Directions »
Every line from the one that includes "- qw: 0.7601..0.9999" to the end of the entries should be written out exactly, with the first and last included.

Stored data entries:
============
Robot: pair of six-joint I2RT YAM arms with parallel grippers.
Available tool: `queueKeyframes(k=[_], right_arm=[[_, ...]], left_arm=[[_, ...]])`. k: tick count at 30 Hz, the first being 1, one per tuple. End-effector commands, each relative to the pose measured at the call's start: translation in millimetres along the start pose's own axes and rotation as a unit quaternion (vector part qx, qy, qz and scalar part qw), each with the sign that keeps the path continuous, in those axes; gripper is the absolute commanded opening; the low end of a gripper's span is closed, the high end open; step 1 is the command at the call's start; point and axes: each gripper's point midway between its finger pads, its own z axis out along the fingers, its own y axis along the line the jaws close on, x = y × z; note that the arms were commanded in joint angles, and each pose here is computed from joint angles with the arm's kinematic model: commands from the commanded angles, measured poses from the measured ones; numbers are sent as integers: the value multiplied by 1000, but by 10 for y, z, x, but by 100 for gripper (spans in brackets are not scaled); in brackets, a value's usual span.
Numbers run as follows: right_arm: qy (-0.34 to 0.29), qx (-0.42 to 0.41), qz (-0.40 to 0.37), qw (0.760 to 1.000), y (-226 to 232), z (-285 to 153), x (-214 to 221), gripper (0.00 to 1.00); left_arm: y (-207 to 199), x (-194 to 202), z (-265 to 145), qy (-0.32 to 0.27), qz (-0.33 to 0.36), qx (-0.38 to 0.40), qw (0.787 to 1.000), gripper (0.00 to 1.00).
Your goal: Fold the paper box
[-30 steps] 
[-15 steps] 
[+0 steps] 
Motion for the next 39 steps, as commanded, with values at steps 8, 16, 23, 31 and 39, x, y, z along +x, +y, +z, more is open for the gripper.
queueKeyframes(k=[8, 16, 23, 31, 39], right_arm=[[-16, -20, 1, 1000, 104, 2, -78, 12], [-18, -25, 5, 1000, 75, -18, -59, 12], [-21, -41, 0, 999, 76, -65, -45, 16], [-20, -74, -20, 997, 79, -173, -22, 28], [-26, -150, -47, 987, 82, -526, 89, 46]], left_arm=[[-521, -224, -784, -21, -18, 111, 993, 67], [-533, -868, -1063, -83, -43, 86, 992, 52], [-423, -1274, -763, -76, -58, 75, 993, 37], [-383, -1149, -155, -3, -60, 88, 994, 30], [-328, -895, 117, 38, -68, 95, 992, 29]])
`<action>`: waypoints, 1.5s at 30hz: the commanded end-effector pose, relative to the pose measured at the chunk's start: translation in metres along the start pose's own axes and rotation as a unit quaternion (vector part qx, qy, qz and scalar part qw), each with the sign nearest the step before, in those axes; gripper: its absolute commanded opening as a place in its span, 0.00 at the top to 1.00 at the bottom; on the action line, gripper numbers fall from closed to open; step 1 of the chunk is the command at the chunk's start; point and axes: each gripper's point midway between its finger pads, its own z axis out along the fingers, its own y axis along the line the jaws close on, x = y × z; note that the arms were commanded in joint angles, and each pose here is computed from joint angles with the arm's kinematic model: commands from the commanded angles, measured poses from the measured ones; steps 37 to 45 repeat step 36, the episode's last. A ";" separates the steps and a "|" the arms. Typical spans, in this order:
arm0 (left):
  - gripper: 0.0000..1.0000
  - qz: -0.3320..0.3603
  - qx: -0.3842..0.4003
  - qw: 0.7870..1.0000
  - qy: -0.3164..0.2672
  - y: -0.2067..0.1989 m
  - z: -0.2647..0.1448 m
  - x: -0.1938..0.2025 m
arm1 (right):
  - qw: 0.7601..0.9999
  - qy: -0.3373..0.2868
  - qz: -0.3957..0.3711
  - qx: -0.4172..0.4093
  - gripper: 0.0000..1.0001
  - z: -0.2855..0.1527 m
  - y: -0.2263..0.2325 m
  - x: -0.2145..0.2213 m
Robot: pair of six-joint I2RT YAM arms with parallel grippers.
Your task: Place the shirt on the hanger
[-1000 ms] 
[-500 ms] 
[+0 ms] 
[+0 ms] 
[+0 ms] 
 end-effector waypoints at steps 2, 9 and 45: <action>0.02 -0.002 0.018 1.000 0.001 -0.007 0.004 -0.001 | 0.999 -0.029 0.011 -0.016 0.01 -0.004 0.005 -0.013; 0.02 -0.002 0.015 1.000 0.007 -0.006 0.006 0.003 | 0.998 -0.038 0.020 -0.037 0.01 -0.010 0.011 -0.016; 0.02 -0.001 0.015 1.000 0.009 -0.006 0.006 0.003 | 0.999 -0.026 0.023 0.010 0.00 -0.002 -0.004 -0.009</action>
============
Answer »
  - qw: 0.7601..0.9999
  - qy: -0.3373..0.2868
  - qz: -0.3957..0.3711
  - qx: -0.4172..0.4093
  - gripper: 0.0000..1.0001
  - z: -0.2855..0.1527 m
  - y: -0.2263..0.2325 m
  - x: -0.2145..0.2213 m
Robot: pair of six-joint I2RT YAM arms with parallel grippers.
Your task: Place the shirt on the hanger
[-1000 ms] 
[-500 ms] 
[+0 ms] 
[+0 ms] 
[+0 ms] 
 end-effector waypoints at steps 2, 9 and 45: <action>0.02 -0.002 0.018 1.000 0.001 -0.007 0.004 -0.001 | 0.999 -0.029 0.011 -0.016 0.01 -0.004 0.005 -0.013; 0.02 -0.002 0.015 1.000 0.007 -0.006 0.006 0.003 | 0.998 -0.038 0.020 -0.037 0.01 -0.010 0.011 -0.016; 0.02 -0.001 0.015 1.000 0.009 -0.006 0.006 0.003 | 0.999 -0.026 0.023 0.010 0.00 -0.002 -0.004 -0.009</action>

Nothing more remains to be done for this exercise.